In the listing below, find the line containing "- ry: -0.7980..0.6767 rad" and the line containing "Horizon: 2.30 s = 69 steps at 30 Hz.". Repeat exactly those two lines and every line between them.

___ PROVIDED MATERIAL ___

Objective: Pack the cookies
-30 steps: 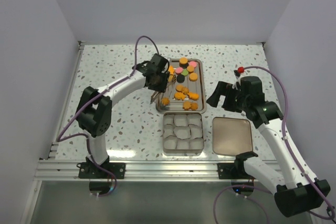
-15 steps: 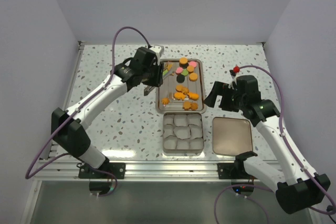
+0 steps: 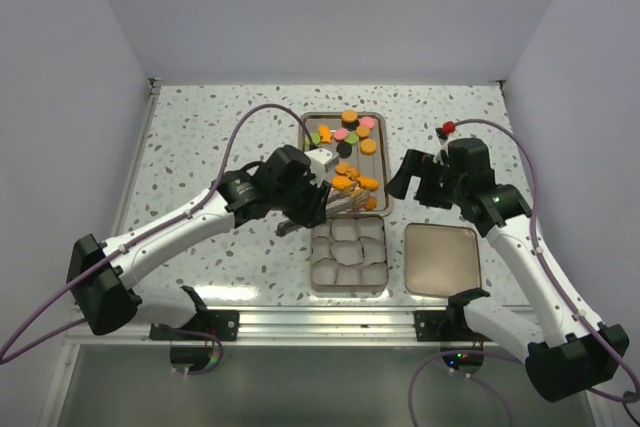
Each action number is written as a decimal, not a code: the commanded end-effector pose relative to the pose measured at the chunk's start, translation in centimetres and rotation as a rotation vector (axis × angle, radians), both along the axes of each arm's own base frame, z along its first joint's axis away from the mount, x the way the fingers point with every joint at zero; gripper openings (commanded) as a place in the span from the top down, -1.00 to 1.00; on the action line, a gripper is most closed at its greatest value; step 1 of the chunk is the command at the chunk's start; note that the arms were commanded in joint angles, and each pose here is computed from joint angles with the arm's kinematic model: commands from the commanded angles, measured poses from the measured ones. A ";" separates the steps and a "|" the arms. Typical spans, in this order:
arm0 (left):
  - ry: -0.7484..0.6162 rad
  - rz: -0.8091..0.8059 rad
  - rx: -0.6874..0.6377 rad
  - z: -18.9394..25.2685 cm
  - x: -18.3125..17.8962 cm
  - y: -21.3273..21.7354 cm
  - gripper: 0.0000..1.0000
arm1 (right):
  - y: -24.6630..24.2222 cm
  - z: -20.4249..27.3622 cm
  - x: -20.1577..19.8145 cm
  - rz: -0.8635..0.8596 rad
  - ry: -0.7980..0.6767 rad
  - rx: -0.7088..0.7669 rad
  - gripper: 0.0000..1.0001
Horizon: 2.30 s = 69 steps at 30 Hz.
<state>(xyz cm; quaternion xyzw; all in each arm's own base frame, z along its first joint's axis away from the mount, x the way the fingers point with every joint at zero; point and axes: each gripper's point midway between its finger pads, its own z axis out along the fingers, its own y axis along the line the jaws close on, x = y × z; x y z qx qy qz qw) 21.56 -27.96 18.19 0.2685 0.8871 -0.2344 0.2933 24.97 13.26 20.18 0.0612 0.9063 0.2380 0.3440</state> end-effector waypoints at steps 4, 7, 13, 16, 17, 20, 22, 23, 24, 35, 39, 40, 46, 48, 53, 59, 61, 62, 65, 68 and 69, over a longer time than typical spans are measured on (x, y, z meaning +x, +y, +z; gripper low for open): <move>-0.024 -0.112 -0.034 -0.2 -2.1 -2.1 0.54 | 0.0 4.3 1.4 -0.038 -0.104 0.034 -0.97; -0.015 -0.136 -0.013 -1.2 -2.6 -2.3 0.55 | -0.2 4.4 1.2 -0.049 -0.113 0.031 -0.97; 0.004 -0.168 -0.005 -2.6 -3.2 -3.3 0.55 | -0.5 3.4 0.4 -0.063 -0.086 0.032 -0.97; 0.015 -0.177 -0.002 -3.4 -3.3 -3.8 0.56 | -0.8 3.0 0.0 -0.074 -0.081 0.029 -0.97; 0.018 -0.178 0.004 -3.7 -3.2 -3.9 0.56 | -0.8 2.9 -0.2 -0.077 -0.075 0.028 -0.97; 0.019 -0.181 0.015 -4.1 -3.3 -4.2 0.52 | -1.1 2.7 -0.4 -0.085 -0.070 0.022 -0.97; 0.015 -0.183 0.014 -3.9 -3.4 -4.2 0.46 | -1.3 2.6 -0.5 -0.092 -0.069 0.017 -0.97; 0.013 -0.183 0.016 -3.9 -3.4 -4.1 0.43 | -1.3 2.6 -0.6 -0.092 -0.069 0.015 -0.97; 0.010 -0.183 0.016 -3.8 -3.5 -4.0 0.36 | -1.3 2.7 -0.7 -0.092 -0.073 0.015 -0.98; -0.008 -0.158 0.022 -2.6 -3.9 -2.7 0.12 | -1.4 2.2 -0.7 -0.097 -0.059 0.014 -0.97; -0.011 -0.153 0.021 -2.2 -4.1 -2.3 0.10 | -1.3 2.1 -0.6 -0.101 -0.057 0.022 -0.97; -0.011 -0.155 0.021 -2.2 -4.2 -2.2 0.10 | -1.2 2.0 -0.6 -0.101 -0.055 0.024 -0.97; -0.012 -0.159 0.023 -2.2 -4.1 -2.3 0.03 | -1.1 1.7 -0.7 -0.109 -0.047 0.042 -0.98; -0.013 -0.159 0.022 -2.2 -4.1 -2.3 -0.04 | -1.1 1.6 -0.8 -0.113 -0.045 0.043 -0.97; -0.016 -0.161 0.018 -2.1 -3.9 -2.7 -0.15 | -1.3 1.3 -1.1 -0.122 -0.042 0.044 -0.97; -0.052 -0.147 -0.015 0.1 -3.2 -3.2 -0.15 | -1.7 1.3 -1.7 -0.140 -0.044 0.046 -0.97; -0.077 -0.139 -0.032 1.6 -2.8 -3.4 -0.15 | -1.8 1.2 -1.9 -0.143 -0.042 0.043 -0.97; -0.087 -0.130 -0.037 2.2 -2.6 -3.4 -0.16 | -2.0 1.2 -2.0 -0.147 -0.043 0.039 -0.97; -0.131 -0.106 -0.050 4.2 -1.7 -3.6 -0.18 | -2.1 1.3 -2.2 -0.150 -0.047 0.039 -0.97; -0.160 -0.065 -0.031 5.2 -0.3 -3.3 -0.20 | -2.3 1.4 -2.4 -0.158 -0.046 0.036 -0.97; -0.166 -0.046 -0.021 5.3 0.2 -3.1 -0.20 | -2.3 1.3 -2.5 -0.156 -0.047 0.034 -0.97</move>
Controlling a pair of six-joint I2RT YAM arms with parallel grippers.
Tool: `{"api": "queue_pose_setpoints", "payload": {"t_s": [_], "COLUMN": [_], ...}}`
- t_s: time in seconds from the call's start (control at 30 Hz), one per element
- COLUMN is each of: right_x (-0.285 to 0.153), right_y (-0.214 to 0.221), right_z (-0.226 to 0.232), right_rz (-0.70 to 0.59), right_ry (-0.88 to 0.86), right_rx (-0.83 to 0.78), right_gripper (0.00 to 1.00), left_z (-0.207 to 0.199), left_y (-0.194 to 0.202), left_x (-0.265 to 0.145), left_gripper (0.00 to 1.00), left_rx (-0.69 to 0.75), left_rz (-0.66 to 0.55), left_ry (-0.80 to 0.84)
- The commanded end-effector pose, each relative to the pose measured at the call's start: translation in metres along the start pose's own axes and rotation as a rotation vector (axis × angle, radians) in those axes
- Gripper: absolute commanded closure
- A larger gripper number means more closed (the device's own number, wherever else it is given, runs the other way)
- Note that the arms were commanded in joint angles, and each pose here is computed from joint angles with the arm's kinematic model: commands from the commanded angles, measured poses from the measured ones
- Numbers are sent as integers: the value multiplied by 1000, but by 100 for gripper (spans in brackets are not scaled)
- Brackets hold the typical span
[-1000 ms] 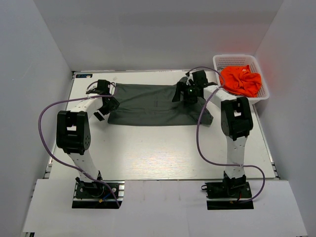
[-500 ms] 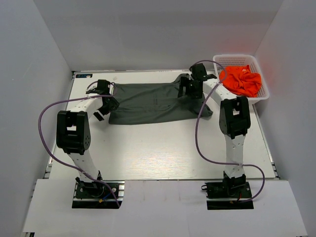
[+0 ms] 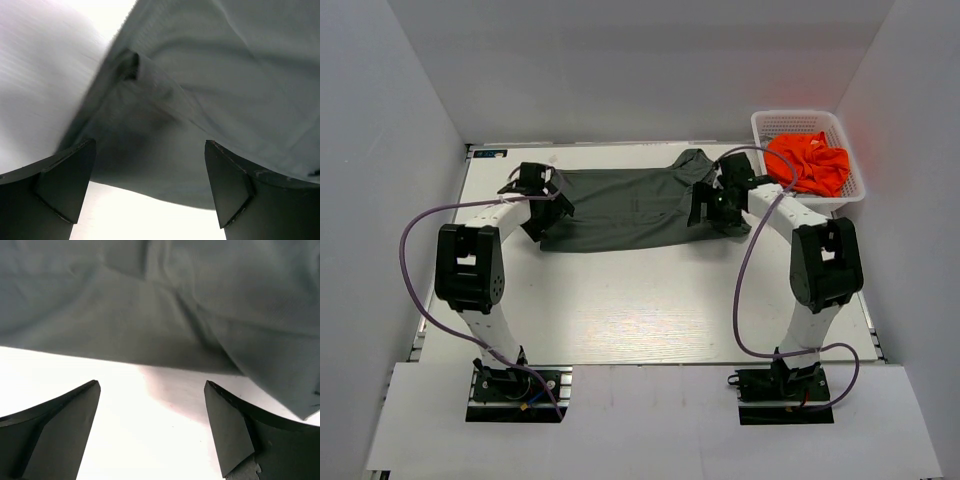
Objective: Fold and stack the t-shirts
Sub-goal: Fold the flattened tshirt in 1/3 of the way
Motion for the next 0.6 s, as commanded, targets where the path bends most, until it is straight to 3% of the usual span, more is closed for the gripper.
{"api": "queue_pose_setpoints", "payload": {"t_s": [0.0,0.27,0.57], "right_x": [1,31,45], "right_y": [3,-29,-64], "right_z": [-1,-16,-73], "right_rz": [-7,-137,-263], "right_ry": [-25,95,351], "right_rx": [-27,-8,91], "right_gripper": [10,10,10], "left_z": [-19,0,28], "left_y": [2,23,35], "left_x": [-3,21,32], "left_gripper": [1,1,1], "left_rx": [26,47,43], "left_rz": [2,58,94], "left_ry": [117,-8,-143]}}
Point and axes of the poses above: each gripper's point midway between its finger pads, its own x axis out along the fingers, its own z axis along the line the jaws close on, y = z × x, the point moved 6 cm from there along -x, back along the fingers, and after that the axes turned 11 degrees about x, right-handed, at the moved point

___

**EXPECTED ANSWER**
  - ry: -0.7980..0.6767 rad
  - rx: -0.7088..0.7669 rad
  - gripper: 0.0000..1.0001
Horizon: 2.30 s = 69 steps at 30 Hz.

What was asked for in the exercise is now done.